*** STORED DATA Section Begins ***

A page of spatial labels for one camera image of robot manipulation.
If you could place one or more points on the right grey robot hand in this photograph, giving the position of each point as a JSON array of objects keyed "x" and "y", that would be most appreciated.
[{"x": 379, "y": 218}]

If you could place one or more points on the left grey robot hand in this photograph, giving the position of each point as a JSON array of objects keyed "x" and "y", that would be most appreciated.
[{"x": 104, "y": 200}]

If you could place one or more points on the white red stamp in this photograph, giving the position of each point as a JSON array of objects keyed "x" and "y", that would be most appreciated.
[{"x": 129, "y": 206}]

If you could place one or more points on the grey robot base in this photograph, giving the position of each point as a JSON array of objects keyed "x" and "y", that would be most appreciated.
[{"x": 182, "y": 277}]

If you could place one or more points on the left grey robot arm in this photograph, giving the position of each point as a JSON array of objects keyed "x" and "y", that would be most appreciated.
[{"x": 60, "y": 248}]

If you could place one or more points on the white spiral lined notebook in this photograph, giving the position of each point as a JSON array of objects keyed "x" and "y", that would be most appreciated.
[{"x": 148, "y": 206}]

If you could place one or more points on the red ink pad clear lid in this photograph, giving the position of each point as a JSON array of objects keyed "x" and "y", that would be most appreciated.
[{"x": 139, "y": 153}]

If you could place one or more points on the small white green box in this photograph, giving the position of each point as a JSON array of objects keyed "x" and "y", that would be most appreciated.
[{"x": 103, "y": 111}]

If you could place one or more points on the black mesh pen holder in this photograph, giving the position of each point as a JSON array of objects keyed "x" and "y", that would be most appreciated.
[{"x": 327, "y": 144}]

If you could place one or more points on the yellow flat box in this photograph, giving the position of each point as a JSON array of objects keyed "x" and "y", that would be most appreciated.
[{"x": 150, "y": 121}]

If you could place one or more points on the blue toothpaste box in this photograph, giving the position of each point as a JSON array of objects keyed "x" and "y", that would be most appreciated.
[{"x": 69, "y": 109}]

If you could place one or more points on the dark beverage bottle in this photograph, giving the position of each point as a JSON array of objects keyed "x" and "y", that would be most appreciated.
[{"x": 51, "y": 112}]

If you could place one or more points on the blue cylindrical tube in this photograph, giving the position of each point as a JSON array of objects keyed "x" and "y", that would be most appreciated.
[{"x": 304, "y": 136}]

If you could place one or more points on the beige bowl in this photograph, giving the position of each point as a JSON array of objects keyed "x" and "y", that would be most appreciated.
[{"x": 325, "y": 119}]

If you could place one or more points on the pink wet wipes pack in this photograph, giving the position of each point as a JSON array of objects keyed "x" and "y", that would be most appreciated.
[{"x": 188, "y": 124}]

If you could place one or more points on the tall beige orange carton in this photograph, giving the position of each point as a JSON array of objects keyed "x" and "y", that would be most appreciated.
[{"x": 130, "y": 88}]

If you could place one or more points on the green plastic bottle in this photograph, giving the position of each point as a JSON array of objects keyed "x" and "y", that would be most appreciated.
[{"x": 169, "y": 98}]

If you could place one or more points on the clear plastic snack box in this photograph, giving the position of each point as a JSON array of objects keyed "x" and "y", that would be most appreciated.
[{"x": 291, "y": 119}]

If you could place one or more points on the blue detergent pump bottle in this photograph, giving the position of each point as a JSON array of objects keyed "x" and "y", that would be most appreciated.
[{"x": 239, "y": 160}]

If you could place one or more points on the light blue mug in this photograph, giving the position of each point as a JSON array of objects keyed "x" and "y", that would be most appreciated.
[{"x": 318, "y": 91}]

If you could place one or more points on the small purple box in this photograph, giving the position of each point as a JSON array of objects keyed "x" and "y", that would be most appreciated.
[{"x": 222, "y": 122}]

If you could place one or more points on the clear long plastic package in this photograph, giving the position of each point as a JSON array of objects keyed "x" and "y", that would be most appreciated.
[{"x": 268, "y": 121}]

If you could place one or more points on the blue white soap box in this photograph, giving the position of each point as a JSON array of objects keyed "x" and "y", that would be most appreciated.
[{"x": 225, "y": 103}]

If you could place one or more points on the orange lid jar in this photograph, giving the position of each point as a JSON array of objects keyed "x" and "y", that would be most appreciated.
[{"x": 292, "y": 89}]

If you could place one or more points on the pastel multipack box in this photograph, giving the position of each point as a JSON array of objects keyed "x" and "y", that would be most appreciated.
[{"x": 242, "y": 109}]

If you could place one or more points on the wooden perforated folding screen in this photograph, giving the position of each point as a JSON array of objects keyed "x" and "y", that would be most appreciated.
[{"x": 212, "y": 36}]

*** STORED DATA Section Ends ***

ASSIGNMENT –
Going line by line, copy the data above exactly.

ANSWER BOX –
A page of spatial labels for one camera image of robot manipulation.
If you could place one or more points on the right grey robot hand in this photograph, giving the position of each point as a JSON array of objects keyed "x" and "y", that would be most appreciated.
[{"x": 379, "y": 218}]

If you could place one or more points on the left grey robot hand in this photograph, giving the position of each point as a JSON array of objects keyed "x" and "y", that would be most appreciated.
[{"x": 104, "y": 200}]

If you could place one or more points on the white red stamp in this photograph, giving the position of each point as a JSON array of objects keyed "x" and "y", that would be most appreciated.
[{"x": 129, "y": 206}]

If you could place one or more points on the grey robot base in this photograph, giving the position of each point as a JSON array of objects keyed "x" and "y", that would be most appreciated.
[{"x": 182, "y": 277}]

If you could place one or more points on the left grey robot arm in this photograph, giving the position of each point as a JSON array of objects keyed "x" and "y", that would be most appreciated.
[{"x": 60, "y": 248}]

If you could place one or more points on the white spiral lined notebook in this photograph, giving the position of each point as a JSON array of objects keyed "x" and "y", that would be most appreciated.
[{"x": 148, "y": 206}]

If you could place one or more points on the red ink pad clear lid in this photograph, giving the position of each point as a JSON array of objects keyed "x" and "y", that would be most appreciated.
[{"x": 139, "y": 153}]

If you could place one or more points on the small white green box in this photograph, giving the position of each point as a JSON array of objects keyed "x" and "y", that would be most appreciated.
[{"x": 103, "y": 111}]

If you could place one or more points on the black mesh pen holder in this photograph, giving the position of each point as a JSON array of objects keyed "x" and "y", that would be most appreciated.
[{"x": 327, "y": 144}]

If you could place one or more points on the yellow flat box in this photograph, giving the position of each point as a JSON array of objects keyed "x" and "y", that would be most appreciated.
[{"x": 150, "y": 121}]

If you could place one or more points on the blue toothpaste box in this photograph, giving the position of each point as a JSON array of objects keyed "x" and "y", that would be most appreciated.
[{"x": 69, "y": 109}]

If you could place one or more points on the dark beverage bottle in this photograph, giving the position of each point as a JSON array of objects keyed "x" and "y", that would be most appreciated.
[{"x": 51, "y": 112}]

If you could place one or more points on the blue cylindrical tube in this photograph, giving the position of each point as a JSON array of objects keyed "x" and "y", that would be most appreciated.
[{"x": 304, "y": 136}]

If you could place one or more points on the beige bowl in this photograph, giving the position of each point as a JSON array of objects keyed "x" and "y", that would be most appreciated.
[{"x": 325, "y": 119}]

If you could place one or more points on the pink wet wipes pack in this photograph, giving the position of each point as a JSON array of objects keyed "x" and "y", that would be most appreciated.
[{"x": 188, "y": 124}]

If you could place one or more points on the tall beige orange carton in this photograph, giving the position of each point as a JSON array of objects keyed "x" and "y", that would be most appreciated.
[{"x": 130, "y": 88}]

If you could place one or more points on the green plastic bottle in this photograph, giving the position of each point as a JSON array of objects keyed "x" and "y", that would be most appreciated.
[{"x": 169, "y": 98}]

If you could place one or more points on the clear plastic snack box in this photograph, giving the position of each point as a JSON array of objects keyed "x" and "y", that would be most appreciated.
[{"x": 291, "y": 119}]

If you could place one or more points on the blue detergent pump bottle in this photograph, giving the position of each point as a JSON array of objects keyed "x" and "y", that would be most appreciated.
[{"x": 239, "y": 160}]

If you could place one or more points on the light blue mug in this photograph, giving the position of each point as a JSON array of objects keyed "x" and "y", that would be most appreciated.
[{"x": 318, "y": 91}]

If you could place one or more points on the small purple box in this photograph, giving the position of each point as a JSON array of objects keyed "x" and "y", that would be most appreciated.
[{"x": 222, "y": 122}]

If you could place one or more points on the clear long plastic package in this photograph, giving the position of each point as a JSON array of objects keyed "x" and "y", that would be most appreciated.
[{"x": 268, "y": 121}]

If you could place one or more points on the blue white soap box in this photograph, giving the position of each point as a JSON array of objects keyed "x" and "y", that would be most appreciated.
[{"x": 225, "y": 103}]

If you could place one or more points on the orange lid jar in this photograph, giving the position of each point as a JSON array of objects keyed "x" and "y", that would be most appreciated.
[{"x": 292, "y": 89}]

If you could place one or more points on the pastel multipack box in this photograph, giving the position of each point as a JSON array of objects keyed "x" and "y", that would be most appreciated.
[{"x": 242, "y": 109}]

If you could place one or more points on the wooden perforated folding screen in this photograph, giving the position of each point as a JSON array of objects keyed "x" and "y", that would be most appreciated.
[{"x": 212, "y": 36}]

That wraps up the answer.